What you are asked to do: For this exercise, output exactly the lines from the opening line of the listing through the line with "Given the image above, locate the green", skipping pictures.

+---+

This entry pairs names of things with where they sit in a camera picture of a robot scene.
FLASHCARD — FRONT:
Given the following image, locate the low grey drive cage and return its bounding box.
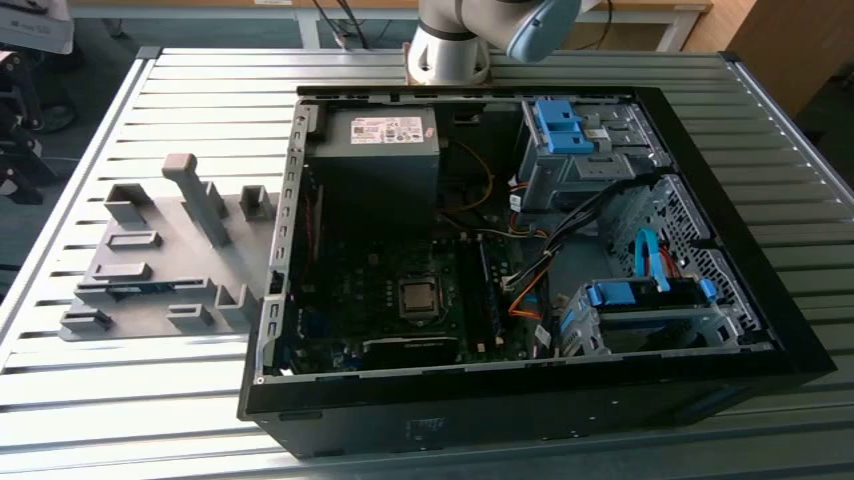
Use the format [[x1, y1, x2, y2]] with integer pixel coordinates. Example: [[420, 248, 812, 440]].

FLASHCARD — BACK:
[[556, 277, 775, 357]]

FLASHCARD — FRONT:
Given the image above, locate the blue carrier with disk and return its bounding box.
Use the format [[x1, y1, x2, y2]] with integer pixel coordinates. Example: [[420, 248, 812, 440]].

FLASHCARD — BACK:
[[585, 278, 720, 309]]

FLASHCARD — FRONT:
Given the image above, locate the blue RAM stick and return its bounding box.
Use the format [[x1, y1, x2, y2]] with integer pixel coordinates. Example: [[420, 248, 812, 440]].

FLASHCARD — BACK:
[[104, 282, 205, 297]]

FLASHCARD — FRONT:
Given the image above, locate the green motherboard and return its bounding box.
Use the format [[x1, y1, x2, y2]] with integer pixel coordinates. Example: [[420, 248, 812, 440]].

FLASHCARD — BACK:
[[292, 234, 541, 374]]

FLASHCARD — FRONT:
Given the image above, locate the grey parts rack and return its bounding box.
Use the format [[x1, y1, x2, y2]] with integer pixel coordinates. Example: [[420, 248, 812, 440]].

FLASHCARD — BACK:
[[57, 153, 279, 344]]

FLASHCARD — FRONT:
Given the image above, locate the black open PC case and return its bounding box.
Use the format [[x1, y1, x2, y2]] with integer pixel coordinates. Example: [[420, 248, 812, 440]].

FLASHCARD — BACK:
[[237, 84, 839, 459]]

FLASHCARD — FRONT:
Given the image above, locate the grey power supply unit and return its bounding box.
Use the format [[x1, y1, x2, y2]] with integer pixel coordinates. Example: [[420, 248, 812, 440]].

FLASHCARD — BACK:
[[307, 106, 443, 236]]

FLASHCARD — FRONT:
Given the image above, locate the orange flat cable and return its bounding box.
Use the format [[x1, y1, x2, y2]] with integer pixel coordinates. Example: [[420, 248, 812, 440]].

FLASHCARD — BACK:
[[507, 269, 555, 319]]

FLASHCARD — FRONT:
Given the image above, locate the thin orange wire loop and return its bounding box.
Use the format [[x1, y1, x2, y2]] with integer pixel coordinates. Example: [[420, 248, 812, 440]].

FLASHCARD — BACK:
[[436, 139, 495, 214]]

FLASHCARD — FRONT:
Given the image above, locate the white-framed wooden desk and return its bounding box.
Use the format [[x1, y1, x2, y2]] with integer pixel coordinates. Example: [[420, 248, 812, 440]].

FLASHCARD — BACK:
[[69, 0, 714, 52]]

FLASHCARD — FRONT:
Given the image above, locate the blue flat data cable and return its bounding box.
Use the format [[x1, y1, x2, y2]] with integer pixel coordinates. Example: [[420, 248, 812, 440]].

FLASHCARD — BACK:
[[634, 227, 672, 294]]

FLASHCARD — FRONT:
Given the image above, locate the blue empty disk carrier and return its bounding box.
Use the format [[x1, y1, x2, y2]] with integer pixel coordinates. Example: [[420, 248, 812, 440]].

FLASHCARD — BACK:
[[532, 99, 595, 156]]

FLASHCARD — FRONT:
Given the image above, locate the black cable bundle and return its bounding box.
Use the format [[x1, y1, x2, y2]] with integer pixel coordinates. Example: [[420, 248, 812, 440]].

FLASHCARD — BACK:
[[503, 174, 659, 296]]

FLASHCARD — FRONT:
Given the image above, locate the black wheeled cart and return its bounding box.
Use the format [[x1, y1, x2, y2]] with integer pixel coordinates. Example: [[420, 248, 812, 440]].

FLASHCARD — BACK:
[[25, 49, 86, 134]]

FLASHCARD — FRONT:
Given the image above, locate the black graphics card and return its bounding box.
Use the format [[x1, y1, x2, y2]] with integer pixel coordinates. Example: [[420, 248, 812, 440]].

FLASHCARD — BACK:
[[363, 335, 461, 371]]

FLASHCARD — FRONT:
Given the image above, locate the wooden cabinet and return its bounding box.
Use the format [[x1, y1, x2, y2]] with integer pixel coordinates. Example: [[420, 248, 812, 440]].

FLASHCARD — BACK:
[[683, 0, 854, 120]]

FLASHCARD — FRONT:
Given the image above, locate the tall grey drive cage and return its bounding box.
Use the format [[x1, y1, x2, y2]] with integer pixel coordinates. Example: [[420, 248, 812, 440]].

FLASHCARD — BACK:
[[516, 99, 672, 214]]

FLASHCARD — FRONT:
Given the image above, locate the silver CPU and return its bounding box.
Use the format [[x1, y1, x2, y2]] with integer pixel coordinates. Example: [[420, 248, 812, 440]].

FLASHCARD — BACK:
[[399, 279, 441, 317]]

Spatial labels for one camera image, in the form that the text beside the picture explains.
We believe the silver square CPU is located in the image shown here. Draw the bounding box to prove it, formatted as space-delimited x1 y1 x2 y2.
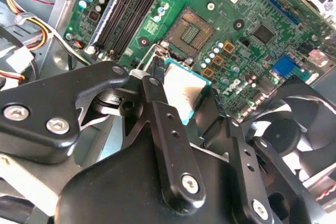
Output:
162 62 212 126

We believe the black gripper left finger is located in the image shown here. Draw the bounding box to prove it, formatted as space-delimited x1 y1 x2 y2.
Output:
0 56 207 210

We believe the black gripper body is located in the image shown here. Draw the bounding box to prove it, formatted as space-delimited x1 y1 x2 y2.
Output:
54 134 253 224

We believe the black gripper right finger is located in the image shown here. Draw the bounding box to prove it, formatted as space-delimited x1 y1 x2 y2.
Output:
201 87 326 224

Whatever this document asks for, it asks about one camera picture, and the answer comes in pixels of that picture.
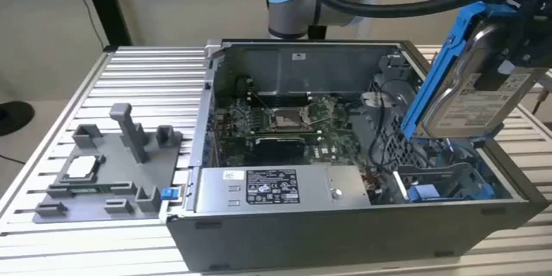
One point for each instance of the hard disk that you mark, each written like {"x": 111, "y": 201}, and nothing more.
{"x": 469, "y": 108}

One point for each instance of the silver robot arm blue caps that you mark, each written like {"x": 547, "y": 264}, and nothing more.
{"x": 293, "y": 7}

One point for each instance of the disk bay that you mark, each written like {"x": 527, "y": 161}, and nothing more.
{"x": 431, "y": 168}

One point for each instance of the black RAM slot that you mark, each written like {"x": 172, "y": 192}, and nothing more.
{"x": 284, "y": 131}

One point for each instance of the perforated metal drive cage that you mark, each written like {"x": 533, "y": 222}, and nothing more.
{"x": 396, "y": 95}

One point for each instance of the grey metal panel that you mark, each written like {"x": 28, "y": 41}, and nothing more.
{"x": 328, "y": 69}

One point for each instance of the green motherboard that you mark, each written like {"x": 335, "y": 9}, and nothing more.
{"x": 340, "y": 133}

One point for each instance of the CPU socket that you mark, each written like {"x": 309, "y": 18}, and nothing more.
{"x": 287, "y": 119}

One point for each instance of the black expansion card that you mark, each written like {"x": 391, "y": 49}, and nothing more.
{"x": 277, "y": 150}

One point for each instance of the silver power supply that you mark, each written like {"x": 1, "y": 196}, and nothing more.
{"x": 319, "y": 188}

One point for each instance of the dark grey PC case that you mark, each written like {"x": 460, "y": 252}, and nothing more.
{"x": 301, "y": 240}

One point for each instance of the blue case latch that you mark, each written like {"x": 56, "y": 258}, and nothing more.
{"x": 168, "y": 193}

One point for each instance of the grey parts rack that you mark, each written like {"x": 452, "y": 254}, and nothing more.
{"x": 108, "y": 146}

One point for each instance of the green RAM stick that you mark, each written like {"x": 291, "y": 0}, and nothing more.
{"x": 99, "y": 187}

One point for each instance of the silver CPU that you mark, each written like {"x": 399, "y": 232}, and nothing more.
{"x": 81, "y": 167}

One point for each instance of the black round base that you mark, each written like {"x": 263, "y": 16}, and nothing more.
{"x": 15, "y": 117}

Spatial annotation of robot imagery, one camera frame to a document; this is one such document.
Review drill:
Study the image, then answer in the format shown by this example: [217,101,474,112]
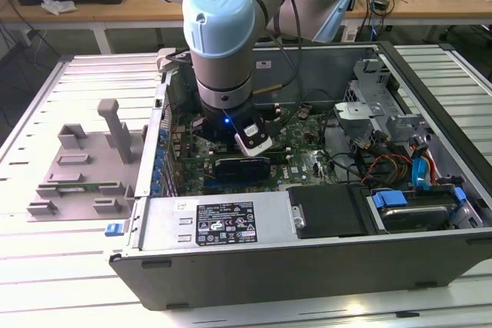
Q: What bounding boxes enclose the black graphics card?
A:
[212,155,273,182]

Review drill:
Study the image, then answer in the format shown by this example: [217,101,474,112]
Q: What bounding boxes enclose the black RAM slot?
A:
[211,151,292,164]
[210,144,290,155]

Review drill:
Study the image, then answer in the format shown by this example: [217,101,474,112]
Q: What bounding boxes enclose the blue card retention latch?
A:
[151,128,170,195]

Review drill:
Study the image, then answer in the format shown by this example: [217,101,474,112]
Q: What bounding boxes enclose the green motherboard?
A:
[168,107,341,197]

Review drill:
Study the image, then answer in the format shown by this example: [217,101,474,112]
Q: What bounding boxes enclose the silver power supply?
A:
[137,191,300,253]

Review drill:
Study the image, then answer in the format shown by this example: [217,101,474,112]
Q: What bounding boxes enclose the grey parts rack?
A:
[25,98,150,224]

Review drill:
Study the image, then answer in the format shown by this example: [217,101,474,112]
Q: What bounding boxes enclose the black optical drive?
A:
[287,184,377,240]

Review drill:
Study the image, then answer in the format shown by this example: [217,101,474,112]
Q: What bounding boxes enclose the silver metal drive cage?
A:
[332,58,430,152]

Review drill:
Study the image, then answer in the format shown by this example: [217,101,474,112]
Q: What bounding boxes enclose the green RAM stick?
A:
[56,183,104,194]

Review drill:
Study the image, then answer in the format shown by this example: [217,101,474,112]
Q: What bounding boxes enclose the open black PC case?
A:
[108,40,492,312]

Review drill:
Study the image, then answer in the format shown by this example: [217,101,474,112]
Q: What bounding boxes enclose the wooden desk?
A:
[0,0,492,56]

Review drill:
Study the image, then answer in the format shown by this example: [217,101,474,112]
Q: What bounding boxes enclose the crumpled white paper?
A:
[40,0,78,16]

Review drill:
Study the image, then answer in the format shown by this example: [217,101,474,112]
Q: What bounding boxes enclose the hard disk in blue carrier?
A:
[364,188,469,234]

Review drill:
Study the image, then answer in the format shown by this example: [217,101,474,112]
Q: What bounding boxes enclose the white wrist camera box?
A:
[234,122,274,158]

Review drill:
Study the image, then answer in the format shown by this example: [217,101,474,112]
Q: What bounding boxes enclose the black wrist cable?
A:
[251,0,305,133]

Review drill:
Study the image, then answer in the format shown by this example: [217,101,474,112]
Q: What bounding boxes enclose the grey case handle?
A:
[156,47,185,74]

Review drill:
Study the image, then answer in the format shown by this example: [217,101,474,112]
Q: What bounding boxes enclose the black power cable bundle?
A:
[351,128,393,191]

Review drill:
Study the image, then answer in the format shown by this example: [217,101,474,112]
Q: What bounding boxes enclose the coloured wire bundle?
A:
[367,154,413,187]

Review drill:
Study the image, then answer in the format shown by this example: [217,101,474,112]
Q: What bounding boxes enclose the blue wire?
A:
[410,135,434,191]

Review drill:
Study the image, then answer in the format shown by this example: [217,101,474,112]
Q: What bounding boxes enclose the red wire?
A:
[429,151,441,187]

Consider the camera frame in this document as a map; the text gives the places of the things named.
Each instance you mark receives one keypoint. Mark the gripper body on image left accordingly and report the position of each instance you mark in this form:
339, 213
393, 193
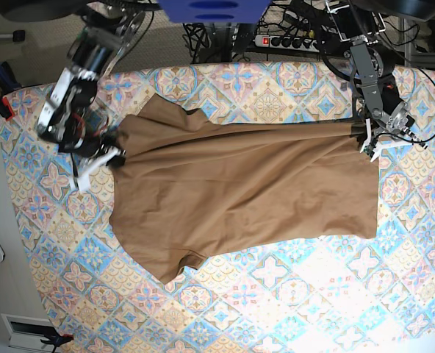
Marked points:
86, 158

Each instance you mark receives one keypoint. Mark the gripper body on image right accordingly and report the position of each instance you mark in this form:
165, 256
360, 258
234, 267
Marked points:
388, 130

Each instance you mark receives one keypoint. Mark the brown t-shirt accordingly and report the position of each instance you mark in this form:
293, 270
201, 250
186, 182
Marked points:
191, 189

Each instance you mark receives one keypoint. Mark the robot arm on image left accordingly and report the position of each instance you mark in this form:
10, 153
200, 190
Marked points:
105, 39

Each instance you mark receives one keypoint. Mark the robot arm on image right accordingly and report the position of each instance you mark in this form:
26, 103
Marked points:
376, 101

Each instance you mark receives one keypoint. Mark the red and black clamp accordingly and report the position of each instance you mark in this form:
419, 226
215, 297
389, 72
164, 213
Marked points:
6, 110

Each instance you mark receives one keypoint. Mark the white power strip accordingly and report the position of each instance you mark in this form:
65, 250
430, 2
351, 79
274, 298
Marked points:
286, 42

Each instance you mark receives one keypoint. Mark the patterned tablecloth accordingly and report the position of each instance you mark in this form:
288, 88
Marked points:
338, 294

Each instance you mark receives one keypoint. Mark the black orange clamp bottom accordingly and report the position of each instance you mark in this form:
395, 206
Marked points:
53, 338

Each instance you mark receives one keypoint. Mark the white box with dark window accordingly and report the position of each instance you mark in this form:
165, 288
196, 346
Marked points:
27, 333

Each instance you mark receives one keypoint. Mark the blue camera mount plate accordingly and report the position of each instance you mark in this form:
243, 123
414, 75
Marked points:
214, 11

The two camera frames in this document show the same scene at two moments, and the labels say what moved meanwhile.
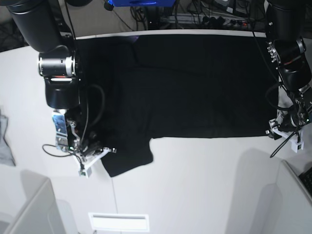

+---+

Problem solution:
This entry pairs names of things with where they sit in a camera picture of a robot scene.
FLASHCARD — FRONT:
Given the following image, locate the low grey drive cage and return its bounding box.
Use the format [[x1, y1, x2, y2]] with integer pixel coordinates. Example: [[420, 248, 812, 440]].

FLASHCARD — BACK:
[[556, 277, 775, 357]]

FLASHCARD — FRONT:
Given the image above, locate the blue carrier with disk and return its bounding box.
Use the format [[x1, y1, x2, y2]] with integer pixel coordinates. Example: [[420, 248, 812, 440]].

FLASHCARD — BACK:
[[585, 278, 720, 309]]

FLASHCARD — FRONT:
Given the image above, locate the blue RAM stick and return its bounding box.
Use the format [[x1, y1, x2, y2]] with integer pixel coordinates. Example: [[420, 248, 812, 440]].

FLASHCARD — BACK:
[[104, 282, 205, 297]]

FLASHCARD — FRONT:
Given the image above, locate the green motherboard and return its bounding box.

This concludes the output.